Exercise description: Check every line below, and copy those that include "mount".

Dataset records:
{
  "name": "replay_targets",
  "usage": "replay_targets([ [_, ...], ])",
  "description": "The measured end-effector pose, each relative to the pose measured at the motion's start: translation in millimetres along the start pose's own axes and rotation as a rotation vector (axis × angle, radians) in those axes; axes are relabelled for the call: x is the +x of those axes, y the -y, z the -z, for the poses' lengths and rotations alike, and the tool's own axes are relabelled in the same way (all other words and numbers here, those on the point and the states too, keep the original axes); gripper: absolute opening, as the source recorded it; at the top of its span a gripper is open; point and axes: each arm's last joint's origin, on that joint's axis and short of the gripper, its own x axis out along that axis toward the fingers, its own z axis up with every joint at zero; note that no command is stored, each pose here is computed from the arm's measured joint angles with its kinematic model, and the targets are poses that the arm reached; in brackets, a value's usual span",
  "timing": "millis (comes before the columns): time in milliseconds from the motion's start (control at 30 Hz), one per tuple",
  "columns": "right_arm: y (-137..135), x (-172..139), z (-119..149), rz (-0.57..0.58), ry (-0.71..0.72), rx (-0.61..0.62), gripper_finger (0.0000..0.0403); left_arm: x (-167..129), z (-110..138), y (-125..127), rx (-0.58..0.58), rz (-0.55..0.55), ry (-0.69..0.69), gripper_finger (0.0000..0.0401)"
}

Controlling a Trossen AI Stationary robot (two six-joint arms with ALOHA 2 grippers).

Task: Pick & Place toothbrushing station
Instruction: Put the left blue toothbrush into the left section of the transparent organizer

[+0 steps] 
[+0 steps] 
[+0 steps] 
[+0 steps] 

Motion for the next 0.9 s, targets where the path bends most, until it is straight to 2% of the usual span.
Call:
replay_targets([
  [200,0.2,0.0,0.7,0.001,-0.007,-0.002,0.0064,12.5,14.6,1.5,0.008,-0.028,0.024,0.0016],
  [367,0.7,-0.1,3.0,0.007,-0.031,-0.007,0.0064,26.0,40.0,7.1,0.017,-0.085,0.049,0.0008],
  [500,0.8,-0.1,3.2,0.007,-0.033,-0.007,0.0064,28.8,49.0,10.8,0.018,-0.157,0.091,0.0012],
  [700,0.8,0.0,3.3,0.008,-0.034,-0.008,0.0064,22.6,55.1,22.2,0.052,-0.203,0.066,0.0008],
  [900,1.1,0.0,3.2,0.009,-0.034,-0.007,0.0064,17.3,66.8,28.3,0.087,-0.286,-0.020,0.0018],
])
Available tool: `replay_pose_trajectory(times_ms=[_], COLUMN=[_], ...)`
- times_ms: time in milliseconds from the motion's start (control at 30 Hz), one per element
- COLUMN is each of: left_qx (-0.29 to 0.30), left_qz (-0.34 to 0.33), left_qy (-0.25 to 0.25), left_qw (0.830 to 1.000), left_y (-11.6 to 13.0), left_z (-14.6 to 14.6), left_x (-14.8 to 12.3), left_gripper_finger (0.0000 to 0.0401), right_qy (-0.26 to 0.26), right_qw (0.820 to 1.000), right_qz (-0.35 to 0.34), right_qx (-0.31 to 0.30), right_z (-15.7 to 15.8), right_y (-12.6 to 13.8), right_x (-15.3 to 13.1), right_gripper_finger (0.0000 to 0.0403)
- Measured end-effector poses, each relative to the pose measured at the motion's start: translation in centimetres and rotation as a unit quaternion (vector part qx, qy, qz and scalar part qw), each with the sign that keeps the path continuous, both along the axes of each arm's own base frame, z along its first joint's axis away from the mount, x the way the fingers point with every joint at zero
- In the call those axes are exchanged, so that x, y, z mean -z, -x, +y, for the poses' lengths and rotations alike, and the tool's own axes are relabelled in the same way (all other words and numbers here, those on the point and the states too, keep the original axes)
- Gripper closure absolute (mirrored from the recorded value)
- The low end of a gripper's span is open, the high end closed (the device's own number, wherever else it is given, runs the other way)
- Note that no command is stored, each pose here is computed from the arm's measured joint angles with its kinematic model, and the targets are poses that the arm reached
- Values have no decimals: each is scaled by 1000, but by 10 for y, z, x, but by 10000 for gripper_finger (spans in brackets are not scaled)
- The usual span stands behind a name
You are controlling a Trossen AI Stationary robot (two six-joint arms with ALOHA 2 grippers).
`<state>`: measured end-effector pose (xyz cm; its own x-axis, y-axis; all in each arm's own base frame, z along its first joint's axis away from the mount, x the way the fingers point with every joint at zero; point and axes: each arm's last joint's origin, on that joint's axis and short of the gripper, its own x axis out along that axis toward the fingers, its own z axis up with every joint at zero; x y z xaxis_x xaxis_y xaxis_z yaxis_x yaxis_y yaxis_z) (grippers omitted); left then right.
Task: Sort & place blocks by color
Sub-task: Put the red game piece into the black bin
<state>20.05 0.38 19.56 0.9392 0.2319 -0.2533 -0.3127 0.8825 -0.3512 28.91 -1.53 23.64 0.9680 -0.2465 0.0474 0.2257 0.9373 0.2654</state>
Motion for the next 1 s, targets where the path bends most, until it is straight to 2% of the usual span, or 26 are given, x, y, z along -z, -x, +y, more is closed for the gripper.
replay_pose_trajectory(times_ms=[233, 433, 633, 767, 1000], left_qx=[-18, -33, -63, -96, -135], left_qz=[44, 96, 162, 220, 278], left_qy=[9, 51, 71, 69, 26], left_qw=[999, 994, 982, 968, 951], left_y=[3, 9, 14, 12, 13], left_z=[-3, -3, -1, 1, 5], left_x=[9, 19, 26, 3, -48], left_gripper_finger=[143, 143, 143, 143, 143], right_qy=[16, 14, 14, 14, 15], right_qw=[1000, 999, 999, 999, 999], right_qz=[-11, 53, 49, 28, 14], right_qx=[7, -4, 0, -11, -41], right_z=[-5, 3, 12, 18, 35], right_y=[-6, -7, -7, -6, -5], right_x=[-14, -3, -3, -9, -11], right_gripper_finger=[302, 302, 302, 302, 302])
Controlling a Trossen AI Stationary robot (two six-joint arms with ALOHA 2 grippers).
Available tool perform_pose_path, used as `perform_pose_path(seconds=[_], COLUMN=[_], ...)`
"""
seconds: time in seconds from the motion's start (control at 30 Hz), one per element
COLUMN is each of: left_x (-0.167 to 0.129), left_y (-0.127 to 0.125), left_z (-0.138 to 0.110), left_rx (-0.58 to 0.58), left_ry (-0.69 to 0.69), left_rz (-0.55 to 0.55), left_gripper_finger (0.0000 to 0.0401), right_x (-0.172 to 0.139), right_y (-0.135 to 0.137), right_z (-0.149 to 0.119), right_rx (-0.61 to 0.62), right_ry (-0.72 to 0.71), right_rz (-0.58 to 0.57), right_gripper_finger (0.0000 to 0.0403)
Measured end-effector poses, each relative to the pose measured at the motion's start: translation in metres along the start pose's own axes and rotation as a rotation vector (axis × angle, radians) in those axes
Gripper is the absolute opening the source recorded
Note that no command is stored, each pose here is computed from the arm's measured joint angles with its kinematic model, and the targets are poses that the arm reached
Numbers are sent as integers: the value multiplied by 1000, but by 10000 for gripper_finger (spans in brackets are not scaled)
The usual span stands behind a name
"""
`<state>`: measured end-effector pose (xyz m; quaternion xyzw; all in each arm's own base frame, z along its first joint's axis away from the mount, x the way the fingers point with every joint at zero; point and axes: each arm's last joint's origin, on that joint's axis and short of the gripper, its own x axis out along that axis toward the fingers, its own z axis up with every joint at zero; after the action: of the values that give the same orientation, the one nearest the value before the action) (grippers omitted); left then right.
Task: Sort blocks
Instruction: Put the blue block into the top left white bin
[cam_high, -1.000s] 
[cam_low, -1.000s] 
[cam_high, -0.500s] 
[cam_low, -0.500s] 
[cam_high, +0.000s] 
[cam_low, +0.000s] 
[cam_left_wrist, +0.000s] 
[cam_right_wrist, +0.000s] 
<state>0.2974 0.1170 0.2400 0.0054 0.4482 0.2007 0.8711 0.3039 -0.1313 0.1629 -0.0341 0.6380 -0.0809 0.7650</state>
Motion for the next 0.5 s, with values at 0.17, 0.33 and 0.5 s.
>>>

Answer box:
- Measured end-effector poses, each relative to the pose measured at the motion's start: translation in centimetres and rotation as a unit quaternion (vector part qx, qy, qz and scalar part qw), each with the sign that keeps the path continuous, both along the axes of each arm's own base frame, z along its first joint's axis away from the mount, x the way the fingers point with every joint at zero
`<state>`: measured end-effector pose (xyz cm; its own x-axis, y-axis; all in each arm's own base frame, z along its first joint's axis away from the mount, x the way the fingers point with every joint at zero; point and axes: each arm's last joint's origin, on that joint's axis and short of the gripper, its own x axis out along that axis toward the fingers, its own z axis up with every joint at zero; x y z xaxis_x xaxis_y xaxis_z yaxis_x yaxis_y yaxis_z) (grippers omitted); left then right.
`<state>`: measured end-effector pose (xyz m; quaternion xyzw; all in each arm's own base frame, z along its first joint's axis away from the mount, x the way the fingers point with every joint at zero; point and axes: each arm's last joint's origin, on that joint's axis and short of the gripper, its own x axis out along that axis toward the fingers, its own z axis up with every joint at zero; after the action: of the values that give the same orientation, the one nearest the value before the action) (grippers omitted); left then right.

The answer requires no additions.